Posted Nov 7, 2011 - 8:40:13

Chronicles of Crosarth - a Steampunk webcomicSo for the few of you reading The Chronicles of Crosarth right now, you've now seen the word "Gravitronium" twice. You may be asking yourself "Am I supposed to know what the heck that is?"

And the answer is... maybe?

Okay, so in truth, the technology of this world will get explained in much more depth, but at the moment the plot hasn't really allowed me to. Because of that, I'm left only giving readers context hints about what the fictional material Gravitronium is, what it does and why the heck it's significant. Right now though, it's just a term that you assume all the characters understand... a reference to a fictional technology that has yet to be explained...

It's, well, technobabble.

While it makes perfect sense to me, I may as well be saying that we need to reverse the polarities on the transducing hyperconductor before the quantum store overloads and causes a post critical core event to... do something. I don't know. That sentence sort of got away from me.

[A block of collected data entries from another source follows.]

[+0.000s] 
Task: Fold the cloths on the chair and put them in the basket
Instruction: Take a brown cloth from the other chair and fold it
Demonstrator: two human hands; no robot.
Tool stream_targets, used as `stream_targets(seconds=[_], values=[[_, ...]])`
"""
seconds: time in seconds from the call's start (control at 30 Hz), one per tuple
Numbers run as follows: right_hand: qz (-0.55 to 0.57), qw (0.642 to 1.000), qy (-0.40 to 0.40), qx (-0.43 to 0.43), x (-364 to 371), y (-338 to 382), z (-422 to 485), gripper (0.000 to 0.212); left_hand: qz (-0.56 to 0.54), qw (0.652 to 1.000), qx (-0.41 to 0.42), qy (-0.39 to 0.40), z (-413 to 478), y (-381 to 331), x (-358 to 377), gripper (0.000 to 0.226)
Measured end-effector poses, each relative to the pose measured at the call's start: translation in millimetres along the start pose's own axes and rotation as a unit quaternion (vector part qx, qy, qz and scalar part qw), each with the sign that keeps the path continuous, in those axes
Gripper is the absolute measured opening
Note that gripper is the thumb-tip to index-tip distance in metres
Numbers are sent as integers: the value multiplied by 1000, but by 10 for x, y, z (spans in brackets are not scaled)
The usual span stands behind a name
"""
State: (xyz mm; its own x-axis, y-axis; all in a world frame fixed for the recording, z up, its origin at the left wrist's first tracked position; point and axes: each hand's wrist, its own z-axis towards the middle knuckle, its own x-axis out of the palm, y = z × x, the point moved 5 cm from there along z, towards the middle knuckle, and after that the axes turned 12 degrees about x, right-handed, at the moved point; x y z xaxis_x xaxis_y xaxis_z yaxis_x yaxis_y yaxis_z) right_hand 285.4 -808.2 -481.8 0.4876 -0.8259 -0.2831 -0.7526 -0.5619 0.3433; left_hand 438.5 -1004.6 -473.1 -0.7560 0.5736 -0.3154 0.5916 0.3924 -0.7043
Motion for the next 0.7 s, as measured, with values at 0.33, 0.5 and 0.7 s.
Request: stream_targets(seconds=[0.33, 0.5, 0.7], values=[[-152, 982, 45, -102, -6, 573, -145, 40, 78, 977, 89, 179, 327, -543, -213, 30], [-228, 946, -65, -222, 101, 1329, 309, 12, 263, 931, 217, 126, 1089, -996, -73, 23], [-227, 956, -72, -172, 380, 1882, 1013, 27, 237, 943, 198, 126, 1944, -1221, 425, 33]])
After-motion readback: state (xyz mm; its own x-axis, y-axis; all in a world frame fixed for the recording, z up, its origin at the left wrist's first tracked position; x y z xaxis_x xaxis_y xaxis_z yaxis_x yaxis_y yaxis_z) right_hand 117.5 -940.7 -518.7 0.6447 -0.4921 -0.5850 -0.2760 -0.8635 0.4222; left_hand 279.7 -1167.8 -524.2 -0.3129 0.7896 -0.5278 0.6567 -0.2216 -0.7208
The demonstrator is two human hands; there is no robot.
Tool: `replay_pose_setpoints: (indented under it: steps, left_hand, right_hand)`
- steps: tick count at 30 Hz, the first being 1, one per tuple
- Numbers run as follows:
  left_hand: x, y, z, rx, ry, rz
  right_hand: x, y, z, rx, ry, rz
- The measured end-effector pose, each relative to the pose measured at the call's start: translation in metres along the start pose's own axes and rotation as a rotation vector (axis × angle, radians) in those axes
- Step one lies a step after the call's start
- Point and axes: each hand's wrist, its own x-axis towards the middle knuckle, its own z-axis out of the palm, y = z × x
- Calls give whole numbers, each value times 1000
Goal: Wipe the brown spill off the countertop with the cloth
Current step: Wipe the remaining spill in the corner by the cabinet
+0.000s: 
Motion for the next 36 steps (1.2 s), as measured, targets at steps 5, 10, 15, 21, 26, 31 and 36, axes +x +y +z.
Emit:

That's the challenge of a made up world with made up stuff in it.

Pacing explanations is difficult too. I mean, which is more important, giving the reader the setup or giving them the background? When you write realistic fiction, you don't have to explain how a car works, or television, or even a phone. The reader has that point of reference already, as it's the world they currently exist in. When you set something in an alternate world though, be it science fiction or fantasy, only some points of reference are going to be familiar - and you have to explain the rest.

And that's a lot harder than some people think.

I've always found it amazing how some people can look down at Scifi and Fantasy as genres just because it is so much harder to write them well. A writer needs far more skill to get you to relate to an elven ranger than to a guy who works in an office. And sure, there's a lot of bad scifi and fantasy literature out there - but that's the same case in every other genre.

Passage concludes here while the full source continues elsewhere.